» **Assignment**:
When you copy the data, keep every line exactly as written and skip the pictures.

» **Dataset section**:
»»
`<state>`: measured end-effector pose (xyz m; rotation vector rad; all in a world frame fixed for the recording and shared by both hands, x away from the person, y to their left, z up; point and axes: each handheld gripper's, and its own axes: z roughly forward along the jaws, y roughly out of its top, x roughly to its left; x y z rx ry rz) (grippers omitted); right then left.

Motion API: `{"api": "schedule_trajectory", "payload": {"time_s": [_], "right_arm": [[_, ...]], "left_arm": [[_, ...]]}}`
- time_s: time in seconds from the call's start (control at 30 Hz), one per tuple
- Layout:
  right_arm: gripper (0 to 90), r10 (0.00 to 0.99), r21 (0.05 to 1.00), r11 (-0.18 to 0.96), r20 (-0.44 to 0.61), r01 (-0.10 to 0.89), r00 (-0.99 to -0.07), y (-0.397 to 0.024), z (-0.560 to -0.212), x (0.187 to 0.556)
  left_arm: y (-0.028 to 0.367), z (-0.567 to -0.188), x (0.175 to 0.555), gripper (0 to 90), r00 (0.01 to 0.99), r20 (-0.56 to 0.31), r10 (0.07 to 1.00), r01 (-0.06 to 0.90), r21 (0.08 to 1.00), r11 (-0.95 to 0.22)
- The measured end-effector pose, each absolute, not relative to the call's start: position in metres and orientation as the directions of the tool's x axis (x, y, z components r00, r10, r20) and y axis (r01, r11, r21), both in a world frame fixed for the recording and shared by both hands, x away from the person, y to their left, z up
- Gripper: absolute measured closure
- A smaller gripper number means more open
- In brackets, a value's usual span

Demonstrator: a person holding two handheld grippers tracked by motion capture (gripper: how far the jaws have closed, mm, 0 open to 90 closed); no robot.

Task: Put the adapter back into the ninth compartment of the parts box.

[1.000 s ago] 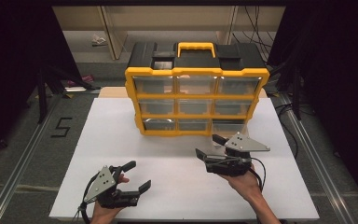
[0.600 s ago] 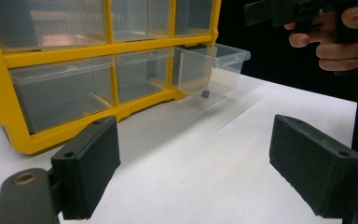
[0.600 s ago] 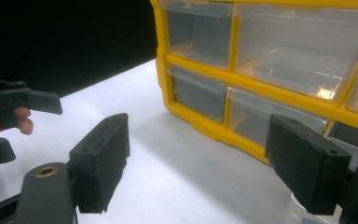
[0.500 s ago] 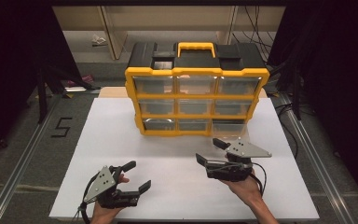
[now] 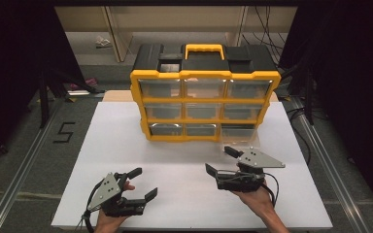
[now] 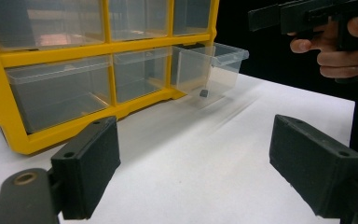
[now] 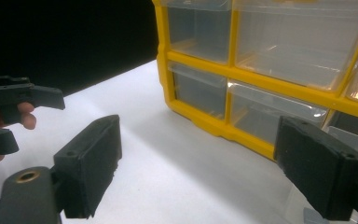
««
» **Problem solution**:
`<state>`: measured end-effector pose (xyz m; rotation vector rad; all in a world frame fixed for the recording and shared by both hands, x away from the person, y to their left, z up; point and axes: each handheld gripper's, and its own axes: z roughly forward along the jaws, y roughly out of its top, x roughly to its left; x y z rx ry rz) (grippers omitted); right then left.

Motion API: `{"api": "schedule_trajectory", "payload": {"time_s": [_], "right_arm": [[_, ...]], "left_arm": [[_, ...]]}}`
- time_s: time in seconds from the call's start (control at 30 Hz), one per tuple
- Layout:
  right_arm: gripper (0 to 90), r10 (0.00 to 0.99), r21 (0.05 to 1.00), r11 (-0.18 to 0.96), r20 (-0.44 to 0.61), r01 (-0.10 to 0.89), r00 (-0.99 to -0.07), y (-0.397 to 0.024), z (-0.560 to -0.212), x (0.187 to 0.556)
  left_arm: y (-0.028 to 0.367), z (-0.567 to -0.188), x (0.175 to 0.555), gripper (0 to 90), r00 (0.01 to 0.99), r20 (-0.56 to 0.31), r10 (0.07 to 1.00), r01 (-0.06 to 0.90), r21 (0.08 to 1.00), r11 (-0.95 to 0.22)
- The measured end-effector pose, each absolute, not relative to the call's start: position in metres and orientation as the directions of the tool's x axis (x, y, z components r00, r10, r20) and y axis (r01, r11, r21), both in a world frame fixed for the recording and shared by both hands, x away from the person, y to their left, z up
- Gripper: absolute measured closure
- A smaller gripper number means more open
- In brackets, a value's usual span

Demonstrator: a person holding two handheld grippers tracked by motion capture (gripper: how far the jaws have closed, mm, 0 open to 90 closed); no robot.

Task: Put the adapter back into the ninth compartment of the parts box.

[1.000 s ago] 
[0.600 s ago] 
[0.600 s ago] 
[0.500 s ago] 
[now] 
[now] 
[now] 

The output requires no further additions.